→ Task goal: When you restate the records, do so word for word and omit any picture they contain.
Start of Data to use
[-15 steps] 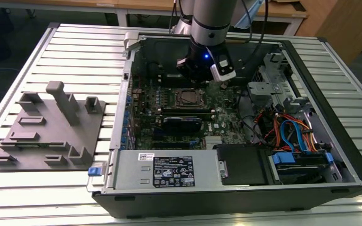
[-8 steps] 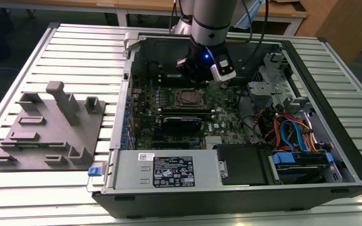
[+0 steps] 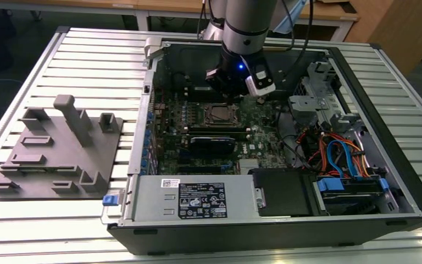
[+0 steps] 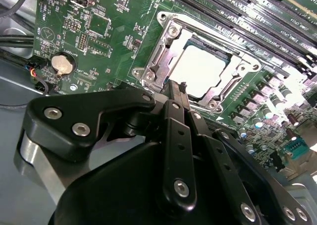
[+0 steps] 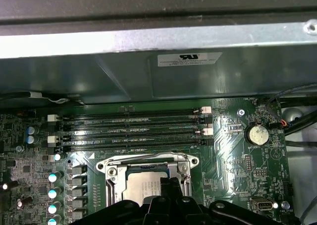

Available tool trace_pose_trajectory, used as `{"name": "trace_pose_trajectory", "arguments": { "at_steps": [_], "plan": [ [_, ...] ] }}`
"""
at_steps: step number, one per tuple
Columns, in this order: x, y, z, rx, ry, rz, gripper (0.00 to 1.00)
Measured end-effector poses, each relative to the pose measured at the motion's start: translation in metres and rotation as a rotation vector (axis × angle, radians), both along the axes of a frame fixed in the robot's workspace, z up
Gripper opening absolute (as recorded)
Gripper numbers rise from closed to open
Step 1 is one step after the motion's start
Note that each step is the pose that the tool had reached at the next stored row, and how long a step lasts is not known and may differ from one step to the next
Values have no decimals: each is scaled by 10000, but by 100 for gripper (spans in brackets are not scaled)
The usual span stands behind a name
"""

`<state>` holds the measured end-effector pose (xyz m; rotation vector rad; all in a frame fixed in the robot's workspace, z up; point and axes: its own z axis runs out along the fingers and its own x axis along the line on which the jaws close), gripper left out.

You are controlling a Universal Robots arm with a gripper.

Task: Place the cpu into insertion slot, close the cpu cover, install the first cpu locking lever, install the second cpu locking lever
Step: 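Install the second cpu locking lever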

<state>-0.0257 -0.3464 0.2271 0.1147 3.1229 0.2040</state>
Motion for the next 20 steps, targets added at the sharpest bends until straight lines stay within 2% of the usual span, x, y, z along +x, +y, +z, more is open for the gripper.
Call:
{"name": "trace_pose_trajectory", "arguments": {
  "at_steps": [5,20],
  "plan": [
    [0,-16,0,1,0,0,10],
    [0,-21,12,-3,1,0,10]
  ]
}}
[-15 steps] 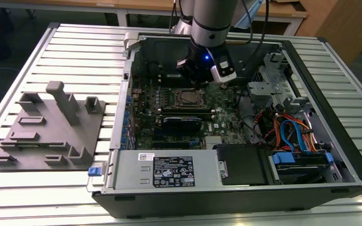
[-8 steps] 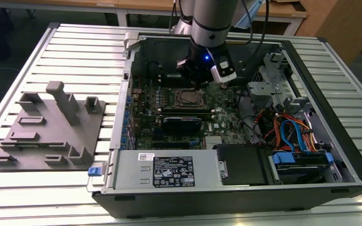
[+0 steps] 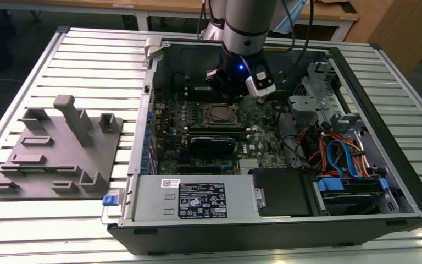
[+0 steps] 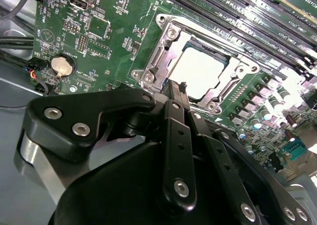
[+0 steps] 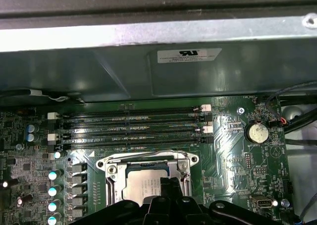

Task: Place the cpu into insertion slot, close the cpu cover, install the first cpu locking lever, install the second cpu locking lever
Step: 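Install the second cpu locking lever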

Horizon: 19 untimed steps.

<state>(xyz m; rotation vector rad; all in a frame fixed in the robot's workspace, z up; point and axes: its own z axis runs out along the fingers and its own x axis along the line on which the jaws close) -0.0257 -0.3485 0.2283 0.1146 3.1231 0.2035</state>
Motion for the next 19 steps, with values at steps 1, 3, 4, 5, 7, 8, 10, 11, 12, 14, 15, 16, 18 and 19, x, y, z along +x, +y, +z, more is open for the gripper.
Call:
{"name": "trace_pose_trajectory", "arguments": {
  "at_steps": [1,3,4,5,7,8,10,11,12,14,15,16,18,19],
  "plan": [
    [0,0,15,1,0,0,10],
    [1,1,27,4,-2,0,10],
    [1,2,27,6,-2,0,10],
    [0,0,28,4,-1,-1,10],
    [1,-12,27,0,-1,1,10],
    [1,-20,26,1,-1,0,10],
    [0,-27,25,-1,-1,-1,10],
    [0,-27,25,-1,-1,-1,10],
    [0,-27,25,-1,-1,-1,10],
    [0,-28,26,-6,-1,0,10],
    [0,-27,26,-7,-1,-1,10],
    [0,-28,26,-7,-1,0,10],
    [0,-30,25,-6,-1,-2,10],
    [0,-34,26,-7,-1,0,10]
  ]
}}
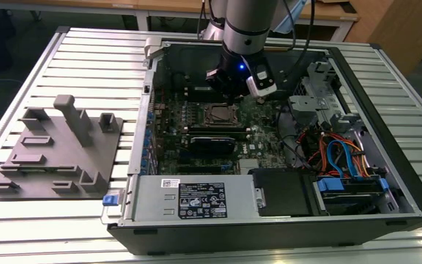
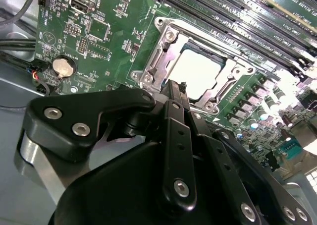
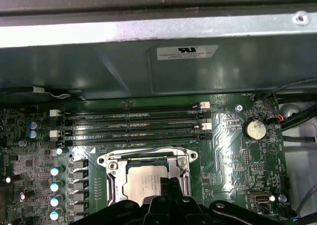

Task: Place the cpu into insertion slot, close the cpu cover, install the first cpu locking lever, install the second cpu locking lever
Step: 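Install the second cpu locking lever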

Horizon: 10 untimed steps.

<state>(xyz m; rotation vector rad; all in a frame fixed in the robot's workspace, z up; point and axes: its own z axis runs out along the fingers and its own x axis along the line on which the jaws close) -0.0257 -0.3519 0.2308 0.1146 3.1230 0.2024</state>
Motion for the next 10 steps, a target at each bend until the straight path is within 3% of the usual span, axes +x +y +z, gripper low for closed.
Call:
{"name": "trace_pose_trajectory", "arguments": {
  "at_steps": [6,8,10],
  "plan": [
    [-1,-24,8,-3,1,-2,10],
    [0,-24,93,0,0,0,10],
    [0,-24,135,0,0,0,10]
  ]
}}
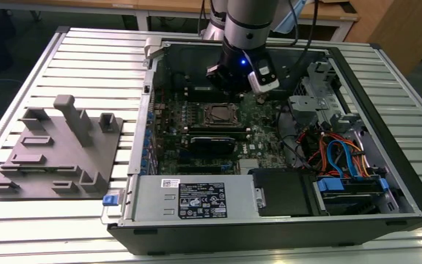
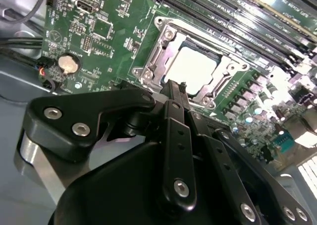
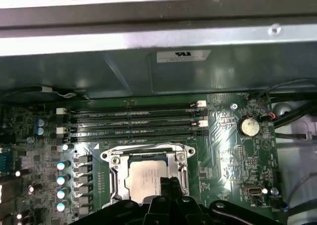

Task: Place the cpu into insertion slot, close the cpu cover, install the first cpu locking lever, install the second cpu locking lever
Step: 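Install the second cpu locking lever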

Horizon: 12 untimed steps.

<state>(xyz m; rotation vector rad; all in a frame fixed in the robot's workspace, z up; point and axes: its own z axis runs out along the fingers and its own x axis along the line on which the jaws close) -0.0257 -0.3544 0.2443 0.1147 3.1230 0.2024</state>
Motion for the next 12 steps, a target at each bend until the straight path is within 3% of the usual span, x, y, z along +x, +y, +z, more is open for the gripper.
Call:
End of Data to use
→ Output below:
[-15 steps] 
[-8 steps] 
[+0 steps] 
[+0 steps] 
[+0 steps] 

Available tool trace_pose_trajectory, used as `{"name": "trace_pose_trajectory", "arguments": { "at_steps": [_], "plan": [ [_, ...] ] }}`
"""
at_steps: step number, one per tuple
Columns, in this order: x, y, z, rx, ry, rz, gripper (0.00 to 1.00)
Measured end-effector poses, each relative to the pose measured at the motion's start: translation in metres and rotation as a rotation vector (axis × angle, radians), both along the axes of a frame fixed in the robot's workspace, z up
Gripper opening absolute (as recorded)
Gripper numbers rise from closed to open
Step 1 is one step after the motion's start
Note that each step is the pose that the tool had reached at the next stored row, and how long a step lasts is not known and may differ from one step to the next
Values have no decimals: each is scaled by 10000, but by 100 for gripper (spans in brackets are not scaled)
The usual span stands behind a name
"""

`<state>` holds the measured end-effector pose (xyz m; rotation vector rad; all in a frame fixed in the robot's workspace, z up; point and axes: its own z axis runs out along the fingers and its own x axis along the line on which the jaws close), gripper left out.

You are controlling a Universal Robots arm with a gripper.

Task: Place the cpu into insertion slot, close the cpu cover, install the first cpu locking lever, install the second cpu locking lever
Step: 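Install the second cpu locking lever
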
<state>-0.0257 -0.3464 0.2271 0.1147 3.1229 0.2040</state>
Motion for the next 20 steps, targets added at the sharpest bends until straight lines stay within 2% of the usual span, x, y, z along +x, +y, +z, more is open for the gripper.
Call:
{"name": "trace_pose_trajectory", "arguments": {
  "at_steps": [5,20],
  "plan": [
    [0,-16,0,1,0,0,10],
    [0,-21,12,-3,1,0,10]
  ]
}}
[-15 steps] 
[-8 steps] 
[+0 steps] 
[+0 steps] 
[+0 steps] 

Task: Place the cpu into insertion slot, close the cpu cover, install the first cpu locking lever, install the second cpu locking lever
Step: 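Install the second cpu locking lever
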
Horizon: 19 untimed steps.

<state>(xyz m; rotation vector rad; all in a frame fixed in the robot's workspace, z up; point and axes: its own z axis runs out along the fingers and its own x axis along the line on which the jaws close) -0.0257 -0.3485 0.2283 0.1146 3.1231 0.2035</state>
Motion for the next 19 steps, with values at steps 1, 3, 4, 5, 7, 8, 10, 11, 12, 14, 15, 16, 18 and 19, x, y, z along +x, +y, +z, more is open for the gripper.
Call:
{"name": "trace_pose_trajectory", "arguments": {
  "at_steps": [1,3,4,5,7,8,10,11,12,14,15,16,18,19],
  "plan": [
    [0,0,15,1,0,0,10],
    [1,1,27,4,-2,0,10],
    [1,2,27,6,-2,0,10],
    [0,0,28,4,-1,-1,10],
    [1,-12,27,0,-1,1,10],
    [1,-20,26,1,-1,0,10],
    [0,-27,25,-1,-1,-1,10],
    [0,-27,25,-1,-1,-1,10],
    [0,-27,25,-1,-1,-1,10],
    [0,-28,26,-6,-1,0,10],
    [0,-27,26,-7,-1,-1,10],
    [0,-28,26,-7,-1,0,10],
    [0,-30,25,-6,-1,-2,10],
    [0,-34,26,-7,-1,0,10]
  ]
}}

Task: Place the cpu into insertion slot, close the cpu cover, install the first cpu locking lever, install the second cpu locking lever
Step: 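Install the second cpu locking lever
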
Horizon: 10 untimed steps.

<state>(xyz m; rotation vector rad; all in a frame fixed in the robot's workspace, z up; point and axes: its own z axis runs out along the fingers and its own x axis along the line on which the jaws close) -0.0257 -0.3519 0.2308 0.1146 3.1230 0.2024</state>
Motion for the next 10 steps, a target at each bend until the straight path is within 3% of the usual span, axes +x +y +z, gripper low for closed.
Call:
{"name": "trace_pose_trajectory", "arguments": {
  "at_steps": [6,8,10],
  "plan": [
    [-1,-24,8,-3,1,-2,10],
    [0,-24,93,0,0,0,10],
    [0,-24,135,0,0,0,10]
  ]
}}

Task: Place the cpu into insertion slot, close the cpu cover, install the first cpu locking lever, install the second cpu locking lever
Step: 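Install the second cpu locking lever
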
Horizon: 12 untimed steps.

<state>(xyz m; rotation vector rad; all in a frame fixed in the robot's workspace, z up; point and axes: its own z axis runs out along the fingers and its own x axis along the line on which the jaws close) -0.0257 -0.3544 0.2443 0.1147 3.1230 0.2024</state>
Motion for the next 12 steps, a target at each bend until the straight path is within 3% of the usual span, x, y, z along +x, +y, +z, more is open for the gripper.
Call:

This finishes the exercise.